Each line below is to be copied out exactly, and none may be omitted.
** Recorded data follows **
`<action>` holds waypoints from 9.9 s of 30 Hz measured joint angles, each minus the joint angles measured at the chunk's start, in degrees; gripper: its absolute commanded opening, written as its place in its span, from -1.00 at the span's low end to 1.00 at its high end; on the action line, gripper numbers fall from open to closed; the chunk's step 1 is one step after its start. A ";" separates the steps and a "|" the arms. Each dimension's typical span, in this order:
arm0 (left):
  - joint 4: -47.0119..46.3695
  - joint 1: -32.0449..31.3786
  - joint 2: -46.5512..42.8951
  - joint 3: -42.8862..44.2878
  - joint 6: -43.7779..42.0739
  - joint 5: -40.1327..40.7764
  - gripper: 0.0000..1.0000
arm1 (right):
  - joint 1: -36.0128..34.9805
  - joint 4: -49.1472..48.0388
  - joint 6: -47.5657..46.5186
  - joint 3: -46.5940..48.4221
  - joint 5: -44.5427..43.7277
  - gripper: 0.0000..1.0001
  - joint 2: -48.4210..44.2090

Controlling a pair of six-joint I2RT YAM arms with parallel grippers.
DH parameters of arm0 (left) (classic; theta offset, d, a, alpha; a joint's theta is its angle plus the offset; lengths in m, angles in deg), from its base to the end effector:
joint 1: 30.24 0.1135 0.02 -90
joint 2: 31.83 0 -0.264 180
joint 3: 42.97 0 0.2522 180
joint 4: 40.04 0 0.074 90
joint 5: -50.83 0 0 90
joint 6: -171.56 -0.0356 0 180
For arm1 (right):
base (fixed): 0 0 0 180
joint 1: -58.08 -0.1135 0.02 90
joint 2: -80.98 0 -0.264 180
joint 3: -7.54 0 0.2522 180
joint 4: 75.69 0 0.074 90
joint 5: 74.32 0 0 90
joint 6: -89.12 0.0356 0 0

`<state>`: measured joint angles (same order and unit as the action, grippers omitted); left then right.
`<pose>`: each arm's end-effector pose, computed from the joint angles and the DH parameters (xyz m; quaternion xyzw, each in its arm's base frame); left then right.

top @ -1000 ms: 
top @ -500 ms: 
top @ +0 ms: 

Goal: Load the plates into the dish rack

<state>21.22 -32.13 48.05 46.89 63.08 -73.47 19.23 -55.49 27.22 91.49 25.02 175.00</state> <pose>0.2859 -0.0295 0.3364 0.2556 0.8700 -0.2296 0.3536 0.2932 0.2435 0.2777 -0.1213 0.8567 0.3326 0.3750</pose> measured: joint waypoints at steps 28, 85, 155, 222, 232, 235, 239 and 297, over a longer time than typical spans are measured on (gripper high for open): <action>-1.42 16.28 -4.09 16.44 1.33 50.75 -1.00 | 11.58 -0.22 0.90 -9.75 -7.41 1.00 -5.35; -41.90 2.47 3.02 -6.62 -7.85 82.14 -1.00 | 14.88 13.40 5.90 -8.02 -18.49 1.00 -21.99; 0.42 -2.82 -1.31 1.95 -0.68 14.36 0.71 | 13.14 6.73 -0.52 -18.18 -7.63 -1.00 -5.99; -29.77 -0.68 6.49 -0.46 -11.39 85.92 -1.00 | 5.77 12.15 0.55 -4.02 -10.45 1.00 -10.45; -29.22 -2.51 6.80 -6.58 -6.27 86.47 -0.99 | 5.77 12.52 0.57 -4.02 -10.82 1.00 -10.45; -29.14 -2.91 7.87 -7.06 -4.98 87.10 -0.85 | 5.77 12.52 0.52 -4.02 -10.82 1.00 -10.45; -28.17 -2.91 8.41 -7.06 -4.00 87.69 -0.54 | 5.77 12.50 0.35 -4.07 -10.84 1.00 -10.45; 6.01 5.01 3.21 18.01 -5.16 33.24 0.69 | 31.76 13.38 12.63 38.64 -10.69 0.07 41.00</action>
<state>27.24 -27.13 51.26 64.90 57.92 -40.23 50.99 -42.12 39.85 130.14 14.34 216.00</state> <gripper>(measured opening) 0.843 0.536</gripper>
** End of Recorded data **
Output of the task
`<action>` holds waypoints from 9.9 s of 30 Hz measured joint angles, each minus the joint angles measured at the chunk's start, in degrees; gripper: its absolute commanded opening, written as its place in its span, from -1.00 at the span's low end to 1.00 at its high end; on the action line, gripper numbers fall from open to closed; the chunk's step 1 is one step after its start. A ";" separates the steps and a "|" the arms. Each dimension's typical span, in this order:
arm0 (left):
  - joint 4: -47.0119..46.3695
  - joint 1: -32.0449..31.3786
  - joint 2: -46.5512..42.8951
  - joint 3: -42.8862..44.2878
  - joint 6: -43.7779..42.0739
  - joint 5: -40.1327..40.7764
  - gripper: 0.0000..1.0000
arm1 (right):
  - joint 1: -36.0128..34.9805
  - joint 4: -49.1472..48.0388
  - joint 6: -47.5657..46.5186
  - joint 3: -46.5940..48.4221
  - joint 5: -44.5427..43.7277
  - gripper: 0.0000..1.0001
  - joint 2: -48.4210..44.2090

Controlling a pair of six-joint I2RT YAM arms with parallel grippers.
DH parameters of arm0 (left) (classic; theta offset, d, a, alpha; a joint's theta is its angle plus the offset; lengths in m, angles in deg), from its base to the end effector:
joint 1: 30.24 0.1135 0.02 -90
joint 2: 31.83 0 -0.264 180
joint 3: 42.97 0 0.2522 180
joint 4: 40.04 0 0.074 90
joint 5: -50.83 0 0 90
joint 6: -171.56 -0.0356 0 180
For arm1 (right):
base (fixed): 0 0 0 180
joint 1: -58.08 -0.1135 0.02 90
joint 2: -80.98 0 -0.264 180
joint 3: -7.54 0 0.2522 180
joint 4: 75.69 0 0.074 90
joint 5: 74.32 0 0 90
joint 6: -89.12 0.0356 0 0

`<state>`: measured joint angles (same order and unit as the action, grippers omitted); left then right.
`<pose>`: each arm's end-effector pose, computed from the joint angles and the DH parameters (xyz m; quaternion xyzw, each in its arm's base frame); left then right.

top @ -1000 ms: 
top @ -500 ms: 
top @ +0 ms: 

Goal: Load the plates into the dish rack

<state>21.22 -32.13 48.05 46.89 63.08 -73.47 19.23 -55.49 27.22 91.49 25.02 175.00</state> <pose>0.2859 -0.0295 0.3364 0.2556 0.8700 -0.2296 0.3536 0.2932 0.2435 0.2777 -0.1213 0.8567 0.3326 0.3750</pose> measured: joint waypoints at steps 28, 85, 155, 222, 232, 235, 239 and 297, over a longer time than typical spans are measured on (gripper high for open): <action>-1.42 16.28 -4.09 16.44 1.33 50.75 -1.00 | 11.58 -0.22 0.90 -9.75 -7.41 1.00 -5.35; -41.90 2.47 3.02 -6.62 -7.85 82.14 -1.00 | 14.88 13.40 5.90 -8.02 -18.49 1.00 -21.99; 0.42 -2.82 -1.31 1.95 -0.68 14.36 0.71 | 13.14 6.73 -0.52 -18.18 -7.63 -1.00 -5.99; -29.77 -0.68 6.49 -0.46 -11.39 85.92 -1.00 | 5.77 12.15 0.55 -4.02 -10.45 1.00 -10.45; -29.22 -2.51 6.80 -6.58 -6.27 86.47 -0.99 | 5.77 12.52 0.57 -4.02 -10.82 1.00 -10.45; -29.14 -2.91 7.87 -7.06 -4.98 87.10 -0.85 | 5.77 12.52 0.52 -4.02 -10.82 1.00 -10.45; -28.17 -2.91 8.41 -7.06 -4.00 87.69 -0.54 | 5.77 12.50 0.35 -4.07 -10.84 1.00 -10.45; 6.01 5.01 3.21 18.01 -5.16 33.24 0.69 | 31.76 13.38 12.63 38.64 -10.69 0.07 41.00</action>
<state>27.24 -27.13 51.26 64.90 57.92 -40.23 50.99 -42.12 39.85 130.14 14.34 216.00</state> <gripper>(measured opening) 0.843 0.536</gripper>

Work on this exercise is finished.